(Items from a dataset)
__________________________________________________

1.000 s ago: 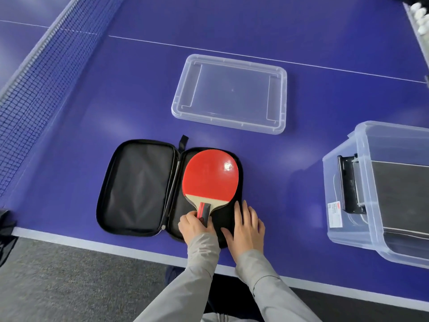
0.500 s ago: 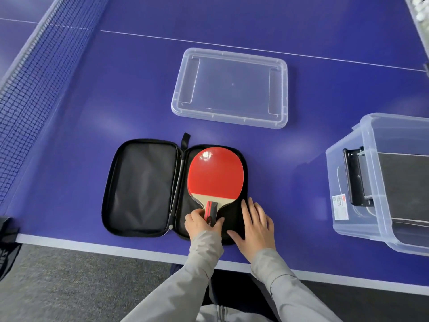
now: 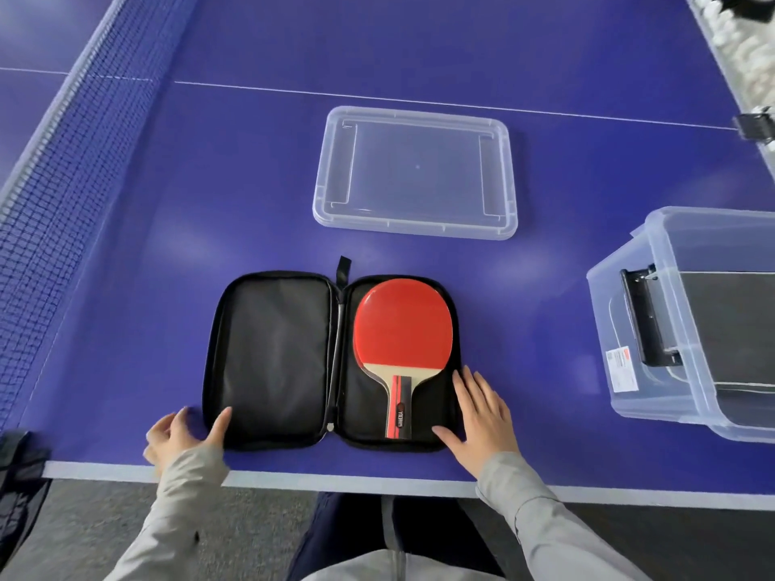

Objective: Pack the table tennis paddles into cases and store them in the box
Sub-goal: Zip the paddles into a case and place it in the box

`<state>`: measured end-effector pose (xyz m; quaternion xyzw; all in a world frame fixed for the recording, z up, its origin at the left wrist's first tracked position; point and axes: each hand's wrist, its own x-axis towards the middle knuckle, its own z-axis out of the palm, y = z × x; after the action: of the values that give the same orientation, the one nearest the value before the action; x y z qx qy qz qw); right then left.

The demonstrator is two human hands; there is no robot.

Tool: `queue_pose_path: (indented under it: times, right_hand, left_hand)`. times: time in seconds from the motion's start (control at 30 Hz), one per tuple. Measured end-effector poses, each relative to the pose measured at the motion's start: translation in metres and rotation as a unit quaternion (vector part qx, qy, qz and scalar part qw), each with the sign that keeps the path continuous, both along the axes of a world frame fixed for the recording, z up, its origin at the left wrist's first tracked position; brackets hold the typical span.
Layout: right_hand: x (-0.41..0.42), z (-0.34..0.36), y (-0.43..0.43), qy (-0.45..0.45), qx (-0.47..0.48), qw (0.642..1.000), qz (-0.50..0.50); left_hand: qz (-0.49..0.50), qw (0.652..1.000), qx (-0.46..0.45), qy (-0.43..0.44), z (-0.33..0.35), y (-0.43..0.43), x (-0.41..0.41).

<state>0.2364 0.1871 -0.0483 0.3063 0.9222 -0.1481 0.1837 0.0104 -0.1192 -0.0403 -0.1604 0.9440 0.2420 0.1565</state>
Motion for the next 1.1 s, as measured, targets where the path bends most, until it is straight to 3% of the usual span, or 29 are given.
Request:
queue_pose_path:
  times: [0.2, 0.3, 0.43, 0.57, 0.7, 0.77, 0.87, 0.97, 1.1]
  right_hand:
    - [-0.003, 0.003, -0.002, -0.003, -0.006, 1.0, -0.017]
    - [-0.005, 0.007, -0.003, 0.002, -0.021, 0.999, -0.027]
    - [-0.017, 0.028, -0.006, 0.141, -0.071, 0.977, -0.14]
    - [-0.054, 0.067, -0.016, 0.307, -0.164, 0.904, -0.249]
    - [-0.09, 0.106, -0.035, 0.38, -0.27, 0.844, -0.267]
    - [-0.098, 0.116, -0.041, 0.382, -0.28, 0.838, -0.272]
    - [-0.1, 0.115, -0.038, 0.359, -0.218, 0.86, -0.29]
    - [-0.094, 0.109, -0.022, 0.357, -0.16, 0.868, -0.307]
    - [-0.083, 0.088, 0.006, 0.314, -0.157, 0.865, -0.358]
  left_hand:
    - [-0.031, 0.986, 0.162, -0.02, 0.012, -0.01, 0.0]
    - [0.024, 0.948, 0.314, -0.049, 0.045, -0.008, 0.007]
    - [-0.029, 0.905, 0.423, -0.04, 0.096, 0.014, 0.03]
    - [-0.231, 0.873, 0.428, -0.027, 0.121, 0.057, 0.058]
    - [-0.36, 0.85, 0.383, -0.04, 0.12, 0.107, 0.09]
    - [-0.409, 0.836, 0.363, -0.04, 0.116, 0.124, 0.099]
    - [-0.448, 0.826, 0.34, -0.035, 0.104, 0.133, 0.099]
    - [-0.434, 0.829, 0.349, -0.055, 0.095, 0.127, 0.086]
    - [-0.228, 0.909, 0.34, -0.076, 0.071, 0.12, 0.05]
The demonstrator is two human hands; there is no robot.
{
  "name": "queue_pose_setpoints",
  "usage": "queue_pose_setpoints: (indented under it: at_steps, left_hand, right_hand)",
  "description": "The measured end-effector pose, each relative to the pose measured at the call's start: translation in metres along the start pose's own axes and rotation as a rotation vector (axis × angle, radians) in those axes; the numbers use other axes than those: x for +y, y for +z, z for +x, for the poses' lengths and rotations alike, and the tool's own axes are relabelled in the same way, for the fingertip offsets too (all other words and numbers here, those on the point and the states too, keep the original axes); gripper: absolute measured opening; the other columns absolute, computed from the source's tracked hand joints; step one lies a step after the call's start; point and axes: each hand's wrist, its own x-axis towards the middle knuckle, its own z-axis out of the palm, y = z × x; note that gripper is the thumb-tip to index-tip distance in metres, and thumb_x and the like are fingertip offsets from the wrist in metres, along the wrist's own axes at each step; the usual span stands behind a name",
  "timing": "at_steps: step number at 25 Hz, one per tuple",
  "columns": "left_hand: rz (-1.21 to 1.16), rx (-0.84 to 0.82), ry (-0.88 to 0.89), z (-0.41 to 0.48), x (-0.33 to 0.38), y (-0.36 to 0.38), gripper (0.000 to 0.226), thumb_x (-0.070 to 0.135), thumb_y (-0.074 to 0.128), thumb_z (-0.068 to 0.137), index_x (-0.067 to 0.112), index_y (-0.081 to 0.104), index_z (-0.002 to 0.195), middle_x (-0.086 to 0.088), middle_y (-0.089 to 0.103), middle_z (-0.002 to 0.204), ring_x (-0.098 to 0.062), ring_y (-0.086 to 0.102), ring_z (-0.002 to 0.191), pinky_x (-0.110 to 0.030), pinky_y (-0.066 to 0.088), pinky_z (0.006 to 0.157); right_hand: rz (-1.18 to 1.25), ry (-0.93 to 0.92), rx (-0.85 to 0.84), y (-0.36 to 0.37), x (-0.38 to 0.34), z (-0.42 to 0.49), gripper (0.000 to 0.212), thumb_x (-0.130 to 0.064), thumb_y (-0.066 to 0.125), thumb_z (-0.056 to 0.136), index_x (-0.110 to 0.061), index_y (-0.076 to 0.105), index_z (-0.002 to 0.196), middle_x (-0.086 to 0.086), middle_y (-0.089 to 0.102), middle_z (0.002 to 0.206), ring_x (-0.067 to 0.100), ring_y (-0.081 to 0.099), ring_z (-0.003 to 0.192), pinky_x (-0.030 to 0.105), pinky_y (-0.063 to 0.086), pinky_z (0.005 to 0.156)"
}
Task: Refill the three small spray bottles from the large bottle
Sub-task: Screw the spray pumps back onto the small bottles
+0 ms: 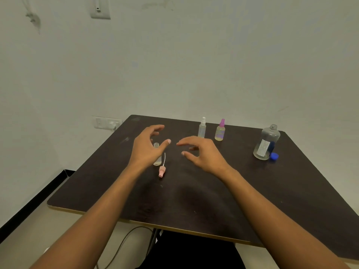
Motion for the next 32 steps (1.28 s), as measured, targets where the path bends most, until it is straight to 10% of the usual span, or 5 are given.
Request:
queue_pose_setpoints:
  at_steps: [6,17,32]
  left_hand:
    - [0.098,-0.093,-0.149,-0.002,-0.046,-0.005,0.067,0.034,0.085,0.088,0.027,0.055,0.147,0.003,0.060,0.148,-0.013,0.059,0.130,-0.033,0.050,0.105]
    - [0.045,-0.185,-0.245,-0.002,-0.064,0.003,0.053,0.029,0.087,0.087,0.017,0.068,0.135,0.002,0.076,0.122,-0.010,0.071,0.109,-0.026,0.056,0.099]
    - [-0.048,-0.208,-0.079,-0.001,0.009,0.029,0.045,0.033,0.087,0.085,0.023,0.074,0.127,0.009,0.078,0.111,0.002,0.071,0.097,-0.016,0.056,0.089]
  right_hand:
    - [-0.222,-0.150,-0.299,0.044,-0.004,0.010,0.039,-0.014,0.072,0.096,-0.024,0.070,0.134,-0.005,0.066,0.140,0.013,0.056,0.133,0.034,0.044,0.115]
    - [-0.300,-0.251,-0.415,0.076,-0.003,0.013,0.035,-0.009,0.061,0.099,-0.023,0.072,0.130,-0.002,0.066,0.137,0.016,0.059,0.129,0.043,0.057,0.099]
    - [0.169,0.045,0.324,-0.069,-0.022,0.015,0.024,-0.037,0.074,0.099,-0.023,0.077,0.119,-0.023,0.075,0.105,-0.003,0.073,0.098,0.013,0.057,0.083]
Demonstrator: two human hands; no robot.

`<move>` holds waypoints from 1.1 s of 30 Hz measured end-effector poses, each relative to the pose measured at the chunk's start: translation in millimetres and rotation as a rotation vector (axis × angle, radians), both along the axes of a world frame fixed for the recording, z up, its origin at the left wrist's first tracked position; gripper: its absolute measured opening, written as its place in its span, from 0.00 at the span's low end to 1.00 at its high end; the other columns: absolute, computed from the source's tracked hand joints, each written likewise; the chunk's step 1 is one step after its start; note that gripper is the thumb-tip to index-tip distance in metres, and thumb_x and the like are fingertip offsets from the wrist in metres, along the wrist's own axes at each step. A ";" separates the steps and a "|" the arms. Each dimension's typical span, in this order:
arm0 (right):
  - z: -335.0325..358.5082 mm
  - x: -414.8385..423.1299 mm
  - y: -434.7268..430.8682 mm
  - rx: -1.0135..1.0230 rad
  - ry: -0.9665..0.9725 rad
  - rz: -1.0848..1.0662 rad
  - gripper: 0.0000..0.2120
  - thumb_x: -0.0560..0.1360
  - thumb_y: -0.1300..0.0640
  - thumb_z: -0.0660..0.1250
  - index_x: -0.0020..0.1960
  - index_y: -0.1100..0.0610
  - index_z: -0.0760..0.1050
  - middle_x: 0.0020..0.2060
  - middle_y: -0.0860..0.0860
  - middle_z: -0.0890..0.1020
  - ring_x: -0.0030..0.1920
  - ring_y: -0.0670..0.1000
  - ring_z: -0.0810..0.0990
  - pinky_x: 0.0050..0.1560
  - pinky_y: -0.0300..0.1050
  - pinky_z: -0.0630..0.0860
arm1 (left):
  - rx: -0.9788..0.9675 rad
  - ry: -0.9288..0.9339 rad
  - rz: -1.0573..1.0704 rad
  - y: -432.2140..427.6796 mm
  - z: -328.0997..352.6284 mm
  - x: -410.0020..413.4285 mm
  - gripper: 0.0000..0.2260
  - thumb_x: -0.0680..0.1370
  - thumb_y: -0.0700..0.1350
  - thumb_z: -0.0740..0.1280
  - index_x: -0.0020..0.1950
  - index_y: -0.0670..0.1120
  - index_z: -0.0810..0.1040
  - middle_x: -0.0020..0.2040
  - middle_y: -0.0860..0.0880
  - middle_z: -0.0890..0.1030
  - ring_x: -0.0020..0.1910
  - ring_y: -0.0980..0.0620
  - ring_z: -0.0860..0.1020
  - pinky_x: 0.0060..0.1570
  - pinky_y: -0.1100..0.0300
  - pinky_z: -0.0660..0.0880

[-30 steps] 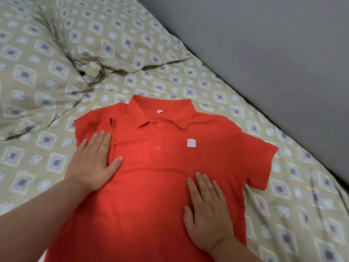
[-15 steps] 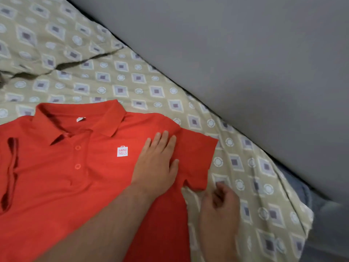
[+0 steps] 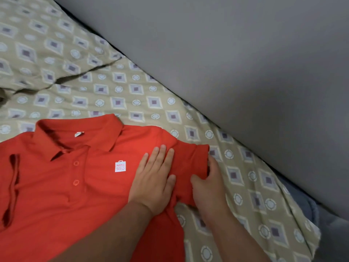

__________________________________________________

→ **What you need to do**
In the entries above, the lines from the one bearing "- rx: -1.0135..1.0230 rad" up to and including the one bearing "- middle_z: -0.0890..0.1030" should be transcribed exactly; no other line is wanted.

→ **Solution to this exercise**
  - rx: -1.0135..1.0230 rad
  - ry: -0.9665..0.9725 rad
  - rz: -1.0848..1.0662 rad
  - gripper: 0.0000..0.2120
  - thumb_x: -0.0560..0.1360
  - thumb_y: -0.1300..0.0640
  - thumb_z: -0.0660..0.1250
  - index_x: -0.0020..0.1960
  - index_y: -0.1100..0.0610
  - index_z: -0.0760..0.1050
  - middle_x: 0.0020..0.2060
  - middle_y: -0.0860..0.0860
  - middle_z: -0.0890..0.1020
  - ring_x: -0.0030..0.1920
  - ring_y: -0.0670..0.1000
  - ring_z: -0.0810..0.0990
  - pinky_x: 0.0050..0.1560
  - pinky_y: -0.0300..0.1050
  - pinky_z: -0.0630..0.0860
arm1 (left):
  - rx: -0.9788..0.9675 rad
  - ry: -0.9288..0.9339 rad
  - rz: -1.0573..1.0704 rad
  - y: -432.2140..427.6796 mm
  - z: -328.0997..352.6284 mm
  - x: -410.0020..413.4285 mm
  - gripper: 0.0000..0.2260
  - thumb_x: -0.0680..0.1370
  - thumb_y: -0.0700..0.1350
  - thumb_z: -0.0740..0.1280
  - index_x: -0.0020..0.1950
  - index_y: -0.0670..0.1120
  - index_z: -0.0810..0.1040
  - middle_x: -0.0020..0.2040
  - middle_y: -0.0860..0.0880
  - middle_z: -0.0890..0.1030

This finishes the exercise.